Larger households have more rubbish but, likewise, they contribute more to recycling too.
Forget elves on shelves – parents have enough to do
In a supermarket this week I was pleasantly surprised – and I was just as pleased when checking in on social media platforms.
The cause of this pleasure is the lack of elves on shelves in homes and the myriad elves on shelves still in Tesco. In fact, the only person still bleating on about the little blighters with reverence and wonder, seems to be Chris Evans on BBC Radio 2.
Elf on a Shelf, while cute, is nothing but a money spinner, another way to stress parents, and another way of forcing a new tradition.
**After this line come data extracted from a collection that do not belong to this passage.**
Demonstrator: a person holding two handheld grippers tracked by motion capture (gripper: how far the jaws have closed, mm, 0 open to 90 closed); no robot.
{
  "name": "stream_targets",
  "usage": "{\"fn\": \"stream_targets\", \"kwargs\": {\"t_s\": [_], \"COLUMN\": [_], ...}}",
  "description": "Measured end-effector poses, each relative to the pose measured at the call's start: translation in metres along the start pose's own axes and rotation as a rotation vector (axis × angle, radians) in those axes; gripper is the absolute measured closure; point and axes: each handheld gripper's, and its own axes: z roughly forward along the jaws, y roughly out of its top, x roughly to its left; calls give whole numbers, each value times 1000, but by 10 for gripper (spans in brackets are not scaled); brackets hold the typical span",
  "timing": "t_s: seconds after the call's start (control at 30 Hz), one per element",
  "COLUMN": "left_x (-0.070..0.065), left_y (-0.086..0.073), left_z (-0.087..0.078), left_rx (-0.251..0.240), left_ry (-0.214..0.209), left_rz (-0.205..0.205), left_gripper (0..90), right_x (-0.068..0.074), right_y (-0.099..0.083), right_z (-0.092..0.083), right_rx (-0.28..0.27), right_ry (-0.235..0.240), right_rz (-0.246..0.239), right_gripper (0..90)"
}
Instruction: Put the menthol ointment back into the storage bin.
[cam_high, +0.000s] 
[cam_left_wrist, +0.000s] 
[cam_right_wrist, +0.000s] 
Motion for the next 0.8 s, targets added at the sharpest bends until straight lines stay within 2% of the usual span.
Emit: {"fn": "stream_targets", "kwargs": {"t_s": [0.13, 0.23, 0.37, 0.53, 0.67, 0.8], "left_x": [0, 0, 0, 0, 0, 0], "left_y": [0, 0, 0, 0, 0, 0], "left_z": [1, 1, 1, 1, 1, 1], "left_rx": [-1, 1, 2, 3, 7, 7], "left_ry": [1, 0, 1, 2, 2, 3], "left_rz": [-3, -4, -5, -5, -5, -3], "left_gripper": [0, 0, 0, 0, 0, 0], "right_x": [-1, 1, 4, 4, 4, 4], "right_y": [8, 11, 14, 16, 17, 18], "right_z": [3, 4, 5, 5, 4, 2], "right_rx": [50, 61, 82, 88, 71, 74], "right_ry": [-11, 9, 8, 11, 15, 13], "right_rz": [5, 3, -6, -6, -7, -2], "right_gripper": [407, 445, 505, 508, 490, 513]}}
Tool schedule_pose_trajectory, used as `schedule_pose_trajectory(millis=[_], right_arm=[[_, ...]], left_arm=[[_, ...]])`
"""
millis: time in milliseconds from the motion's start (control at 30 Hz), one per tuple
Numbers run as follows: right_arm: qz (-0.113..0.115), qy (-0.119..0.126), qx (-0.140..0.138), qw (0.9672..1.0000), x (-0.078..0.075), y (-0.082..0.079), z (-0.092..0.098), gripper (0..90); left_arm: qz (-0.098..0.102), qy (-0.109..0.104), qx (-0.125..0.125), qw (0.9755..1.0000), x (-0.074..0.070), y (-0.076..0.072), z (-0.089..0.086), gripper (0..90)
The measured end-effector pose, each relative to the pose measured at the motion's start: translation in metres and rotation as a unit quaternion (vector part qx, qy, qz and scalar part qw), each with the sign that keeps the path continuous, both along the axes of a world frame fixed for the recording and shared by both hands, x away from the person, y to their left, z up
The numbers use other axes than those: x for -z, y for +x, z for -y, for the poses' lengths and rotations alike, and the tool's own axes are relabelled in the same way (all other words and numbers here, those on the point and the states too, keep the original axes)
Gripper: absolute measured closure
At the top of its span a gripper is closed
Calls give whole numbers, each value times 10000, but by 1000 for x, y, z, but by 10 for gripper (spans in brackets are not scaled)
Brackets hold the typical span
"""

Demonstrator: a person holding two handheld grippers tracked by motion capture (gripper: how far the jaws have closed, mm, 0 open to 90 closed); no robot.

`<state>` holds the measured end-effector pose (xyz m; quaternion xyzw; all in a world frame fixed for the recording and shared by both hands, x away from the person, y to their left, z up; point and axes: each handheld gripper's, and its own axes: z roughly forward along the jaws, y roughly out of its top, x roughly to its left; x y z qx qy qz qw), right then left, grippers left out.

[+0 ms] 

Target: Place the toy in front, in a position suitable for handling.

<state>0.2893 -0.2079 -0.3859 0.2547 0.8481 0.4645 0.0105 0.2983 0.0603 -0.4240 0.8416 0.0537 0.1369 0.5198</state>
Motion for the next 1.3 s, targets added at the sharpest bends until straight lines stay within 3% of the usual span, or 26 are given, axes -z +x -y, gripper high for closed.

The best traditions come about naturally. Being guilted into elves when there are already calendars, gifts and the Dreaded Food Shop was just a step too far.
The Lush family tree is a Christmas whopper this year
The Christmas tree is up and it is a beast. Transpires that trees look much smaller in a field when they are with other trees, as opposed to in a house next to a sofa.
The girth of the beast has taken up the entirety of a bay window, and we are not talking small bay.
The height of the tree is both suitable and sensible but when the netting was removed from the beast and it sprung out on all sides, Mr Lush’s face was that of a man who has caught a glimpse of how much his wife really spends on the kids at Christmas.
Reminiscent of last year when I convinced him that a string of 1,000 lights would be beautifully ‘twinkly’ and we nearly lost our retinas.